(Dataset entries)
┏━━

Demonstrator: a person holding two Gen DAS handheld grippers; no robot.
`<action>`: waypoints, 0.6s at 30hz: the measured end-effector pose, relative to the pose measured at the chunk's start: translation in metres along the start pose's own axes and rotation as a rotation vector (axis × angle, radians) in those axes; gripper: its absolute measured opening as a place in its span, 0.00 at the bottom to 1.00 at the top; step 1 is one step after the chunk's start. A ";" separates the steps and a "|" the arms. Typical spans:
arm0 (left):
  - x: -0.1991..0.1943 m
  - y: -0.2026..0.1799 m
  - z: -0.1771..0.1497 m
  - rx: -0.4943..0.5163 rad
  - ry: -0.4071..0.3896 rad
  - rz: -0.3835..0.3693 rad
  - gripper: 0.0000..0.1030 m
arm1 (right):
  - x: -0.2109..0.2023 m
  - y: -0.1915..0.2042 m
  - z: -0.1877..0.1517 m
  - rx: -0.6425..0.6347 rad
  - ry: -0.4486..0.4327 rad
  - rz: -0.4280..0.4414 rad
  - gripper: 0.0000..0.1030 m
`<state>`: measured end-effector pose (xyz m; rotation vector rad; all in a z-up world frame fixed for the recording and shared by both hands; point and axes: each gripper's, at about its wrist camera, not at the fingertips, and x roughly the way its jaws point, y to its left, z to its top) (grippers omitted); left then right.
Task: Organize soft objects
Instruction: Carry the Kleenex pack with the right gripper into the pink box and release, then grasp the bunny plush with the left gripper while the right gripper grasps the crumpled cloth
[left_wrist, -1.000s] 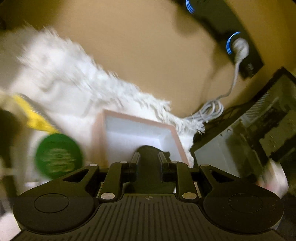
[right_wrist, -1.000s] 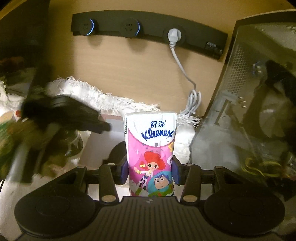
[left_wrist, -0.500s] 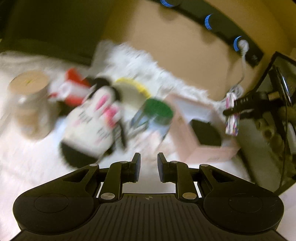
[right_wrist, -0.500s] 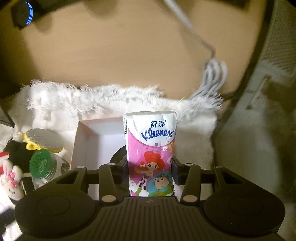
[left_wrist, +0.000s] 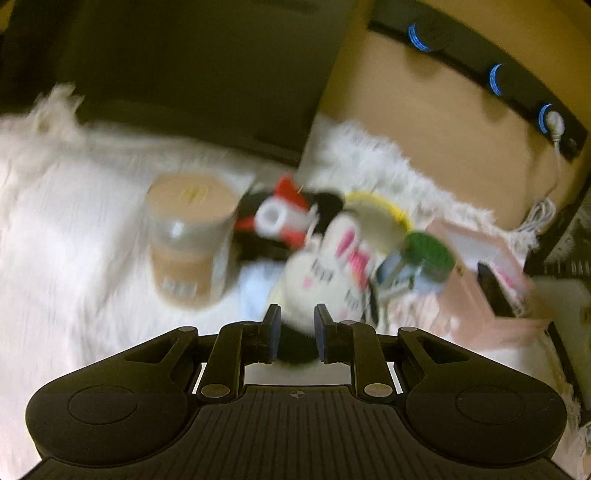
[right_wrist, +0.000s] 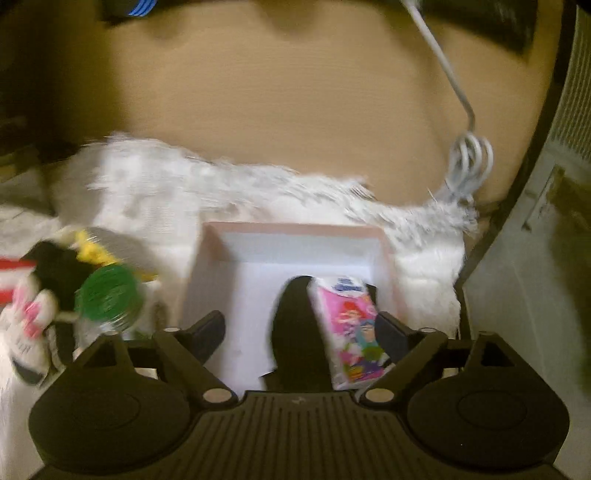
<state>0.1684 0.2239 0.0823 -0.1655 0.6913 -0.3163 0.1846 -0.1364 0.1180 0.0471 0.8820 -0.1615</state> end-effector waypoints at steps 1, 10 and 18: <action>0.001 -0.004 0.006 0.025 -0.011 -0.011 0.21 | -0.007 0.005 -0.006 -0.016 -0.015 0.011 0.96; 0.060 -0.029 0.062 0.095 0.031 -0.001 0.21 | -0.028 0.068 -0.089 -0.163 0.005 0.095 0.96; 0.110 -0.019 0.076 0.046 0.232 -0.027 0.22 | -0.035 0.088 -0.137 -0.218 0.033 0.094 0.96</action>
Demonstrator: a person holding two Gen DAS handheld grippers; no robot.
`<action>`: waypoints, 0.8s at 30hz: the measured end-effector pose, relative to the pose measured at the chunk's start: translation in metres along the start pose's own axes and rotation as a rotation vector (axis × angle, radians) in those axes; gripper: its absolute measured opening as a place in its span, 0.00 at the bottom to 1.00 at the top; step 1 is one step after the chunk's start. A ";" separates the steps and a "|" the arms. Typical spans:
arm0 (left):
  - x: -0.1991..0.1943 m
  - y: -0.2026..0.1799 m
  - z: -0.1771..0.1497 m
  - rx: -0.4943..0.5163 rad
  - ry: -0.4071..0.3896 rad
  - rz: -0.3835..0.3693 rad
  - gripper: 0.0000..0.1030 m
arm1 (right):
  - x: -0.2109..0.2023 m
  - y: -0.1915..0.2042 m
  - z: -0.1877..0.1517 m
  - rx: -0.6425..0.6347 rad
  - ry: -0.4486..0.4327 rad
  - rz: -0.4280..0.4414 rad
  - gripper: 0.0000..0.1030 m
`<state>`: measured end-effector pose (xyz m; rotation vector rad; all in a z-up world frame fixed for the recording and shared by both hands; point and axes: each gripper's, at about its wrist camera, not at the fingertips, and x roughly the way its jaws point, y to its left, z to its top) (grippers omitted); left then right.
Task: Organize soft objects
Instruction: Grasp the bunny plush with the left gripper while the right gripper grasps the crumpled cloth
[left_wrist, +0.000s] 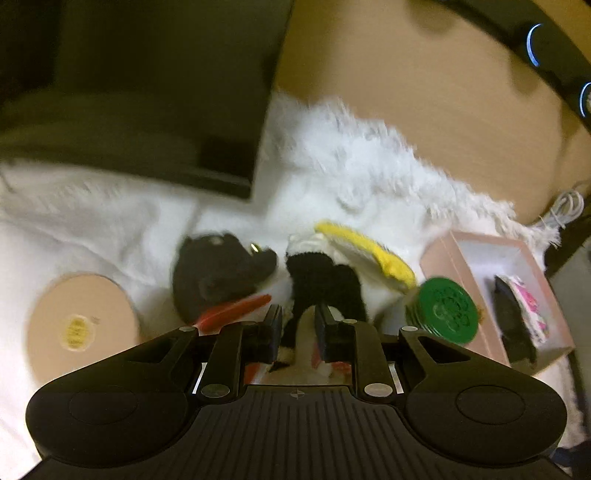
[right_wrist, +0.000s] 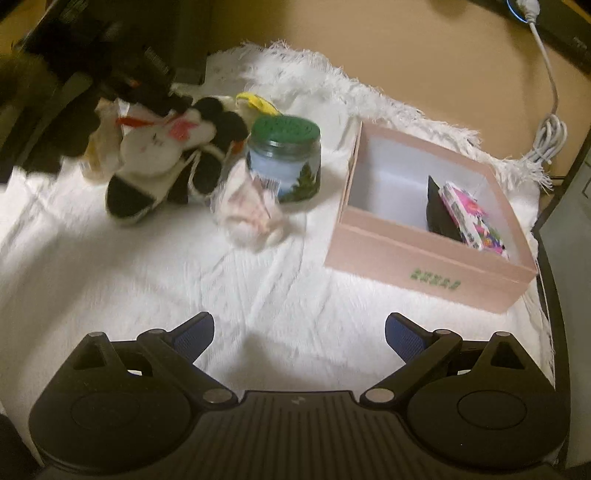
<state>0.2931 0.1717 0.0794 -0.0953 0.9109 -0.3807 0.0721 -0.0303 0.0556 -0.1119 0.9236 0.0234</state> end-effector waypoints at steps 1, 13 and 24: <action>0.005 0.001 -0.001 -0.006 0.033 -0.010 0.22 | 0.000 0.001 -0.004 -0.002 0.006 -0.003 0.96; -0.015 0.000 -0.057 0.106 0.037 -0.066 0.28 | 0.006 -0.009 -0.006 0.025 -0.039 0.028 0.96; -0.036 0.017 -0.077 0.022 -0.025 -0.067 0.29 | 0.048 0.040 0.053 -0.233 -0.125 0.010 0.67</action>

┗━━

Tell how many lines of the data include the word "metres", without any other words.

2